--- Task ---
What is needed is a verbatim copy of the data, minus the pictures.

--- Data extract ---

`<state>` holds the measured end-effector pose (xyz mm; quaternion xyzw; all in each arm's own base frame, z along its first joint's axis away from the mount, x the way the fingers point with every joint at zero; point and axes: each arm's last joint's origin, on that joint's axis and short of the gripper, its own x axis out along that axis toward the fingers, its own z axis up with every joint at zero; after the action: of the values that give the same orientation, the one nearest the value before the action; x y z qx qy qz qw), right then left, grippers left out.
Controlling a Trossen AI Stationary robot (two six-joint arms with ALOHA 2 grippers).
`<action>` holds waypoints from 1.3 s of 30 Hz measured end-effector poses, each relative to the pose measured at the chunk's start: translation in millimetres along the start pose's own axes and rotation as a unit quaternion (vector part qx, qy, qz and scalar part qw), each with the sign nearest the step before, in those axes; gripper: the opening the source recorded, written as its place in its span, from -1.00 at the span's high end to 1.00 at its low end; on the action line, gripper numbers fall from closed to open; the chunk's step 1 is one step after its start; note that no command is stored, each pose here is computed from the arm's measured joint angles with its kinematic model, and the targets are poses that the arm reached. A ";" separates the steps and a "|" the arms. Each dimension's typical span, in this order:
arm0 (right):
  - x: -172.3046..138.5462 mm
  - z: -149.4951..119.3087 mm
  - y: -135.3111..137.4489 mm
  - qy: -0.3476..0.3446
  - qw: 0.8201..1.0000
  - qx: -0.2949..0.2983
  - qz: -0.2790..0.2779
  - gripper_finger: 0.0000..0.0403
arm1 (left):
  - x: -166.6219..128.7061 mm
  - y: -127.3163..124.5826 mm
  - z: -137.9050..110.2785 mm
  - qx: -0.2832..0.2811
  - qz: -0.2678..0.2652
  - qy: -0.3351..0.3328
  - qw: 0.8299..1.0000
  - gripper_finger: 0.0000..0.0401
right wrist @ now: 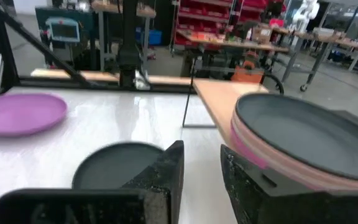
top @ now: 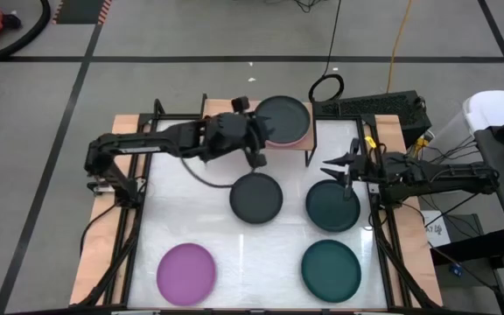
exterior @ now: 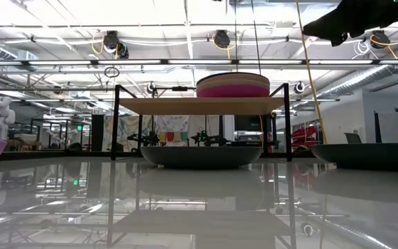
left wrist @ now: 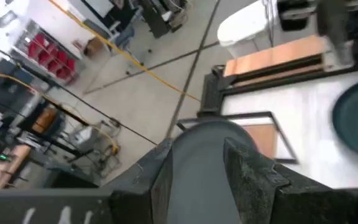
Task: Place and stack plates onto a shelf
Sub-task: Put the top dark green plate on the shelf
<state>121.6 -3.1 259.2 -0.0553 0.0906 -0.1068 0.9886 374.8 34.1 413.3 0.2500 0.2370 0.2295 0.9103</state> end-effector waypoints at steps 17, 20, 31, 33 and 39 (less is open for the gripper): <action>-4.8 -2.8 1.4 0.009 0.998 0.039 0.039 0.55 | -71.3 -89.2 -125.8 -0.212 0.006 -0.148 0.966 0.27; -4.4 -2.5 1.4 0.008 0.998 0.048 0.039 0.55 | -73.9 -100.1 -147.4 -0.228 0.015 -0.191 0.954 0.27; 8.8 -1.5 5.7 0.046 0.995 0.073 0.053 0.55 | -75.3 -106.2 -168.9 -0.267 0.014 -0.208 0.941 0.27; 15.6 2.6 8.4 0.065 0.992 0.081 0.068 0.55 | -75.2 -106.1 -168.9 -0.267 0.014 -0.208 0.941 0.27; 40.1 -2.9 28.4 0.151 0.982 0.056 0.096 0.55 | -75.2 -106.1 -168.8 -0.269 0.013 -0.209 0.940 0.27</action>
<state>165.3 15.3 246.1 0.0263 0.2377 -0.0233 0.9707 255.5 -29.5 248.6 0.0411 -0.0320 0.2393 0.9695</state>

--- Task output ---
`<state>` holds the measured end-effector pose (xyz mm; quaternion xyzw; all in each arm's own base frame, z along its first joint's axis away from the mount, x the way the fingers point with every joint at zero; point and axes: each arm's last joint's origin, on that joint's axis and short of the gripper, its own x axis out along that axis toward the fingers, its own z axis up with every joint at zero; after the action: of the values that give the same orientation, the one nearest the value before the action; x y z qx qy qz qw), right then left, grippers left out.
Controlling a Trossen AI Stationary robot (two six-joint arms with ALOHA 2 grippers).
`<action>` holds waypoints from 1.3 s of 30 Hz measured end-effector poses, each relative to the pose measured at the chunk's start: translation in millimetres along the start pose's own axes and rotation as a unit quaternion (vector part qx, qy, qz and scalar part qw), each with the sign nearest the step before, in those axes; gripper: the opening the source recorded, written as its place in its span, from -1.00 at the span's high end to 1.00 at its low end; on the action line, gripper numbers fall from closed to open; the chunk's step 1 is one step after its start; note that no command is stored, each pose here is computed from the arm's measured joint angles with its kinematic model, and the targets are poses that the arm reached. A ";" separates the steps and a "|" the arms. Each dimension's typical span, in this order:
arm0 (right):
  - x: -172.3046..138.5462 mm
  - z: -149.4951..119.3087 mm
  - y: -135.3111..137.4489 mm
  - qy: -0.3476..0.3446
  - qw: 0.8201..1.0000
  - qx: -0.2949..0.2983
  - qz: -0.2790..0.2779
  - gripper_finger: 0.0000..0.0403
arm1 (left):
  - x: -166.6219..128.7061 mm
  - y: -127.3163..124.5826 mm
  - z: -137.9050..110.2785 mm
  - qx: -0.2832..0.2811
  - qz: -0.2678..0.2652
  - qy: -0.3351..0.3328
  - qw: 0.8299..1.0000
  - gripper_finger: 0.0000..0.0401
right wrist @ now: 
top @ now: 
exterior @ now: 
left wrist @ now: 
Task: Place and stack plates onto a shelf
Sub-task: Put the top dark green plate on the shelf
<state>121.6 -3.1 259.2 -0.0553 0.0906 -0.1068 0.9886 374.8 34.1 413.3 0.2500 0.2370 0.2295 0.9103</state> end-effector waypoints at steps 17, 20, 31, 33 and 39 (less is open for the gripper): <action>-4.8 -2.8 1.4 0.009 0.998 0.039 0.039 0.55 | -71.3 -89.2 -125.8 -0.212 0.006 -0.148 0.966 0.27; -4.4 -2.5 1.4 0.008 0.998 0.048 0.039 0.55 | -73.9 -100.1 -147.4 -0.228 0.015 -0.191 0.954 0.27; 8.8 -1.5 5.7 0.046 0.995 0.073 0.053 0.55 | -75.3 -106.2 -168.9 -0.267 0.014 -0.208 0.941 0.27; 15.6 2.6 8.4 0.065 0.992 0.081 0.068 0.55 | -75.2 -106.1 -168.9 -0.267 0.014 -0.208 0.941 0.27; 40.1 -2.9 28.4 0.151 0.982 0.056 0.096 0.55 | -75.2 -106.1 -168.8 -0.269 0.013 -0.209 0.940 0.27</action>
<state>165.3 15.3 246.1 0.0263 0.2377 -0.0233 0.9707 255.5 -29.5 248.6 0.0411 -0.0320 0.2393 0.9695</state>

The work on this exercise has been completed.